- Founder: Karl Marx Friedrich Engels
- Founded: 1846
- Dissolved: 1 June 1847; 178 years ago
- Merged into: Communist League
- Ideology: Communism
- Political position: Far-left

= Communist Correspondence Committee =

Association of communists founded by Karl Marx and Friedrich Engels

The Communist Correspondence Committee (Kommunistisches Korrespondenz-Komitee) was an association in the Anglo-French area, of communists founded by Karl Marx and Friedrich Engels, with committees in Brussels, London, Cologne, and Paris, with the aim of politically and ideologically organising socialists of different countries to form a revolutionary proletarian party.

== History ==
The first committee was formed in Brussels which became the headquarters of the Correspondence Committee, with members including Karl Marx, Wilhelm Wolff, Joseph Weydemeyer, Edgar von Westphalen, Ferdinand Wolff, and Philip Giot.

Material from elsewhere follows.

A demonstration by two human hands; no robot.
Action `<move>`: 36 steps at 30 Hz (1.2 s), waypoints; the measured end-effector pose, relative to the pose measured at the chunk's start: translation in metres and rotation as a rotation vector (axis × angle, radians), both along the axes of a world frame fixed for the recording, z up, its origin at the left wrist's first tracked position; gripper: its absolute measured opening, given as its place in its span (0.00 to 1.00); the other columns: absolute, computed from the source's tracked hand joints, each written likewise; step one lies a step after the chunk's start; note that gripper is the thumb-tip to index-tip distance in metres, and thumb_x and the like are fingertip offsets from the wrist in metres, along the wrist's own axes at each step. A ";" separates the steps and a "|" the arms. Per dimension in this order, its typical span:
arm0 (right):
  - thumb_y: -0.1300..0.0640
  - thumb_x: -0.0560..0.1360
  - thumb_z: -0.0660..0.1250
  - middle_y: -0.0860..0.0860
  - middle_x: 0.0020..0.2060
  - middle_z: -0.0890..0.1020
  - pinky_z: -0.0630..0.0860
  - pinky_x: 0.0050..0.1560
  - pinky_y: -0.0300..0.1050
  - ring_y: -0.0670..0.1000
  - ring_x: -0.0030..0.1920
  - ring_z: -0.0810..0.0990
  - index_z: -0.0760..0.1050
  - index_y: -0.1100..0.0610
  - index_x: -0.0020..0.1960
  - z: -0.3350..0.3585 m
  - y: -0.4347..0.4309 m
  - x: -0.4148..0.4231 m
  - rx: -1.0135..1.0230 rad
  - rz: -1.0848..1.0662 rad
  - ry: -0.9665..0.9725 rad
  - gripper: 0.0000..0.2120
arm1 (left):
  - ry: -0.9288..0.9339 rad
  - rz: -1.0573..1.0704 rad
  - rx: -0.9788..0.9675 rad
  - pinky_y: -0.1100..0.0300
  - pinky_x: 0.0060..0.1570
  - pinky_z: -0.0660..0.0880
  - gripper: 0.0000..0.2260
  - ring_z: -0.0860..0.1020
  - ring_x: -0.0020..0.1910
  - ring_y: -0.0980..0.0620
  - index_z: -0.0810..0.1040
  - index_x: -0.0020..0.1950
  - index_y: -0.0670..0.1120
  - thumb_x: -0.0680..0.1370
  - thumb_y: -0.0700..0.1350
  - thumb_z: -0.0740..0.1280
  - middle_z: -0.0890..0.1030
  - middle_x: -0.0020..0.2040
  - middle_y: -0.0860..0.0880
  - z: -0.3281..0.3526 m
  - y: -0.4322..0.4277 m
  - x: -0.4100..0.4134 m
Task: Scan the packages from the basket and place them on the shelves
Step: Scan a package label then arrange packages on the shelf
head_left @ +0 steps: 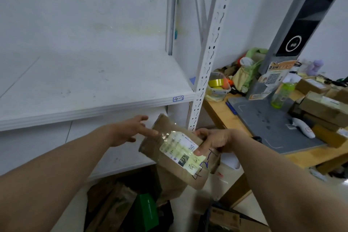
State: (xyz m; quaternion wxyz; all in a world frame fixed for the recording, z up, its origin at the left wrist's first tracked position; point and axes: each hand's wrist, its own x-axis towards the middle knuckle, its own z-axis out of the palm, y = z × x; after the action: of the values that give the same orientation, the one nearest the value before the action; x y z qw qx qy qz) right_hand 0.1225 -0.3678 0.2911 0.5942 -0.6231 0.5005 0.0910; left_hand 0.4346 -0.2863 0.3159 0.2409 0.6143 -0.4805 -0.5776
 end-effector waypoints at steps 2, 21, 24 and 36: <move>0.57 0.57 0.86 0.53 0.66 0.78 0.69 0.72 0.62 0.58 0.68 0.75 0.68 0.48 0.69 -0.005 -0.006 -0.019 0.067 -0.068 -0.058 0.46 | 0.097 0.012 0.131 0.43 0.68 0.67 0.64 0.66 0.72 0.46 0.61 0.78 0.54 0.46 0.59 0.86 0.68 0.73 0.47 -0.020 -0.002 -0.007; 0.54 0.77 0.69 0.57 0.54 0.79 0.81 0.53 0.55 0.58 0.51 0.80 0.72 0.56 0.60 -0.098 -0.065 -0.181 -0.475 -0.826 0.403 0.14 | 0.087 0.110 0.209 0.42 0.55 0.80 0.42 0.82 0.57 0.42 0.75 0.66 0.45 0.53 0.44 0.83 0.85 0.56 0.47 -0.112 -0.103 -0.206; 0.51 0.76 0.71 0.60 0.65 0.72 0.74 0.63 0.57 0.61 0.65 0.73 0.67 0.57 0.70 -0.109 -0.075 -0.209 -0.423 -0.875 0.470 0.26 | 0.067 0.119 0.218 0.40 0.59 0.78 0.41 0.80 0.58 0.41 0.75 0.64 0.46 0.52 0.45 0.83 0.85 0.56 0.47 -0.119 -0.114 -0.218; 0.59 0.76 0.70 0.56 0.47 0.81 0.78 0.43 0.47 0.53 0.44 0.79 0.78 0.58 0.54 -0.152 -0.092 -0.235 -0.176 -0.657 0.328 0.08 | -0.006 0.285 0.299 0.40 0.59 0.77 0.47 0.78 0.58 0.41 0.71 0.66 0.50 0.49 0.46 0.84 0.82 0.59 0.47 -0.143 -0.147 -0.239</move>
State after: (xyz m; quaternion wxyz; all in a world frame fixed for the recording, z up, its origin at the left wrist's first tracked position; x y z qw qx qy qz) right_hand -0.1129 -0.4600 0.1389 0.4479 -0.4551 0.7681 -0.0494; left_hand 0.1955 -0.4330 0.1731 0.2250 0.7066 -0.2984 -0.6008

Another committee was formed in London between May and June 1846, formed by Joseph Maximilian Moll and Karl Schapper, among others. In June 1846, the Wuppertal communist Gustav Adolf Koettgen approached the Brussels committee and suggested that the German communists should inform each other of their actions, which the Committee welcomed.

Engels, who went to France in 1846 upon the committee’s assignment, led the struggle against Pierre-Joseph Proudhon's reformist influence, the “true socialism” of Karl Grün and "Weitlingism," better known as the levelling communism of Wilhelm Weitling, among Paris workers. In August 1846, Engels formed the Paris Committee there, on behalf of the Brussels Committee, to disseminate the ideas of the committees under the League of the Just.

From 1846 to 1847, Heinrich Bürgers and Roland Daniels worked in Cologne for the Correspondence Committee and the physician Georg Weber in Kiel. The traveling salesman and poet Georg Weerth also worked as a courier for the committees.

At the London conference in 1847, at which the Communist League was formed, for which Marx and Engels later wrote the Communist Manifesto, all of the committees were present, for Paris Engels and for Brussels Wolff.

== Bibliography ==

- Karl Obermann: Zur Geschichte des Kommunistischen Korrespondenzkomitees im Jahre 1846, insbesondere im Rheinland und in Westfalen. In: Beiträge zur Geschichte der deutschen Arbeiterbewegung. Berlin 1962, Sonderheft, S. 116 ff.
- Walter Schmidt: Wilhelm Wolff als Mitglied des Kommunistischen Korrespondenzkomitees 1846. In: Beiträge zur Geschichte der Arbeiterbewegung. Berlin 1964, Heft 3, S. 443 ff.
- Herwig Förder, Martin Hundt, Jefim Kandel, Sofia Lewiowa (Hrsg.): Bund der Kommunisten. Dokumente und Materialien, Band 1: 1836–1849. Dietz Verlag, Berlin 1970, S. 322–446.
- Herwig Förder: Marx und Engels am Vorabend der Revolution. Akademie Verlag, Berlin 1960, S. 52–74. Kapitel: „Die Auseinandersetzung mit Weitling (30. März 1846)“, „Das ‚Zirkular gegen Kriege‘ (11. Mai 1846“)
- David Rjazanov: Marx und Engels – nicht nur für AnfängerInnen. Rotbuch Verlag, Berlin 1973, S. 57–61. ISBN 3-88022-005-0 Lesen (englisch).
- Walter Schmidt: Zur Kontroverse um den New-Yorker „Volks-Tribun“ von Mai bis Oktober 1846. In: Zentralinstitut für Philosophie (Hrsg.): Alternativen denken. Berlin 1991, S. 62–71.